About That Civil War
Yesterday's column was about the long-overdue decision by some news organizations to call the conflict in Iraq what it is: civil war.
Bush himself ducked a question on the topic yesterday in a brief press availability with President Toomas Hendrik Ilves of Estonia.
" Q: Mr. President, thank you, sir. What is the difference between what we're seeing now in Iraq and civil war? And do you worry that calling it a civil war would make it difficult to argue that we're fighting the central front of the war on terror there?
" PRESIDENT BUSH: You know, the plans of Mr. Zarqawi was to foment sectarian violence. That's what he said he wanted to do. The Samarra bombing that took place last winter was intended to create sectarian violence, and it has."
Or, as Deb Riechmann writes for the Associated Press: "President Bush said Tuesday that an al-Qaeda plot to stoke cycles of sectarian revenge in Iraq is to blame for escalating bloodshed, refusing to debate whether the country has fallen into civil war."
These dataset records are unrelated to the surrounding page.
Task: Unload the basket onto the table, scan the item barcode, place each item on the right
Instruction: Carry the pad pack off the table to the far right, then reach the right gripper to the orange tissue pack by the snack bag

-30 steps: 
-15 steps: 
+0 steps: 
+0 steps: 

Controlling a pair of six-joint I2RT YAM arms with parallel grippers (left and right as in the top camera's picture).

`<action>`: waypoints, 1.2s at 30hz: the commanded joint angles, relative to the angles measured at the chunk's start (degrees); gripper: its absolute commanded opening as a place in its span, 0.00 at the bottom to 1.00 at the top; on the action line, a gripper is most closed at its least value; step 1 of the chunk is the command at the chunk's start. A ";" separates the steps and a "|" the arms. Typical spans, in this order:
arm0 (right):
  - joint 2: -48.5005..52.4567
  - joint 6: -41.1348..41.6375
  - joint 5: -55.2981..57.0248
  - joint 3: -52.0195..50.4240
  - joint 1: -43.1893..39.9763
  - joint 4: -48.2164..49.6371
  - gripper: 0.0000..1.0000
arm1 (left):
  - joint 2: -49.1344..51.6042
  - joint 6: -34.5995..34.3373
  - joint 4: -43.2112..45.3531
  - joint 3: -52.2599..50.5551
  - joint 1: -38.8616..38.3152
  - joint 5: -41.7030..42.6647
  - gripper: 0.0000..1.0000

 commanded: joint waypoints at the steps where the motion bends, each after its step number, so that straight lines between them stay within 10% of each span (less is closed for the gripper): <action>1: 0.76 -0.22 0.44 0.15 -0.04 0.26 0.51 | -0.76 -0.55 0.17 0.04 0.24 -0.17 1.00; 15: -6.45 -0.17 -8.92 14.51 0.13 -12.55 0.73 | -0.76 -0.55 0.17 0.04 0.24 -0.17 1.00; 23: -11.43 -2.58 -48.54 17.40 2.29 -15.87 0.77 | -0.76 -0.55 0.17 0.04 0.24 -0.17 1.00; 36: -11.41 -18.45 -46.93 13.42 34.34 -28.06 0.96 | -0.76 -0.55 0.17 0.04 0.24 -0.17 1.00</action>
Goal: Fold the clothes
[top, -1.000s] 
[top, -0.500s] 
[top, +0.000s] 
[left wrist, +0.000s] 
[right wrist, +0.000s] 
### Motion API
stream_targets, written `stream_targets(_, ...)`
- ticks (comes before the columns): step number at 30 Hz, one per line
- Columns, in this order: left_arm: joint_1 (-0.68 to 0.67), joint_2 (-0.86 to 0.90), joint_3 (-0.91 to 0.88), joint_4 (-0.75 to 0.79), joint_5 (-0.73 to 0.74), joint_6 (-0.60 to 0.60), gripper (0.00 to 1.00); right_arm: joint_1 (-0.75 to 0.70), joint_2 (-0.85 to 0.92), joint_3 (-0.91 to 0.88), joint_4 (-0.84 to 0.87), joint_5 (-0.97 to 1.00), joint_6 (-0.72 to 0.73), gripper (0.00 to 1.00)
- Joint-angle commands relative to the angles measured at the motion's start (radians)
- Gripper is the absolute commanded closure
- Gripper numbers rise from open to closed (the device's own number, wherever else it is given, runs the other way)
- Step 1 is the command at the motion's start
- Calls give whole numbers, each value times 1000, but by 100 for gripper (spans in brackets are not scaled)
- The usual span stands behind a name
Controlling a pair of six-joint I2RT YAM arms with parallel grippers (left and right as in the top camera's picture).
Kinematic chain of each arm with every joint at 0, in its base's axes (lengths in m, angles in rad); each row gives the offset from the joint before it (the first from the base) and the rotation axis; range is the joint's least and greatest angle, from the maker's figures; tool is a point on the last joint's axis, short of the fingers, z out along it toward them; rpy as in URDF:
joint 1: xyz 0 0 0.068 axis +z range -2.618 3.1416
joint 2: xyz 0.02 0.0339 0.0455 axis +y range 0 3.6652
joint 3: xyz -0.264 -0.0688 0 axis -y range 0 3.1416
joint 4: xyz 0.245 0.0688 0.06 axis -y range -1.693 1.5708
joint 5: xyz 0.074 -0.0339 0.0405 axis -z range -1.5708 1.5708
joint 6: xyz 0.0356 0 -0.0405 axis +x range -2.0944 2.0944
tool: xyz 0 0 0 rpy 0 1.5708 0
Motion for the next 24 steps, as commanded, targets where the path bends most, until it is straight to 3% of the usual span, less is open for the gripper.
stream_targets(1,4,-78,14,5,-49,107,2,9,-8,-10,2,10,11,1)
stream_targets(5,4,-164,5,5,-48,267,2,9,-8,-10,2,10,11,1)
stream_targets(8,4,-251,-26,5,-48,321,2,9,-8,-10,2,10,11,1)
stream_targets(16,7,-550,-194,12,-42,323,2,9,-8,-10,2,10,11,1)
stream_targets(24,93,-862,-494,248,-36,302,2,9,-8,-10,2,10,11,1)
Robin Wright and Thomas E. Ricks write in The Washington Post: "The White House again resisted assertions that Iraq is now in a civil war, but that stance is increasingly hard to defend, according to analysts, diplomats and even some U.S. officials in private. . . .
"'It's worse than a civil war. In a civil war, you at least know which factions are fighting each other,' lamented a senior member of Iraq's government in an interview. . . . 'We don't even know that anymore. It's so bloody confused.'
"Saudi Arabia is so concerned about the damage that the conflict in Iraq is doing across the region that it basically summoned Vice President Cheney for talks over the weekend, according to U.S. officials and foreign diplomats. The visit was originally portrayed as U.S. outreach to its oil-rich Arab ally."
Wright and Ricks quote a senior U.S. intelligence official as saying that the militia of radical Shiite leader Moqtada al-Sadr is more effective than the Iraqi government's army. "Iraq's prime minister 'doesn't have any coercive powers of his own,' he said, calling Maliki 'beholden to Sadr.'"
The Media Turnaround
NBC's decision to go with "civil war" yesterday sparked a lot of coverage today.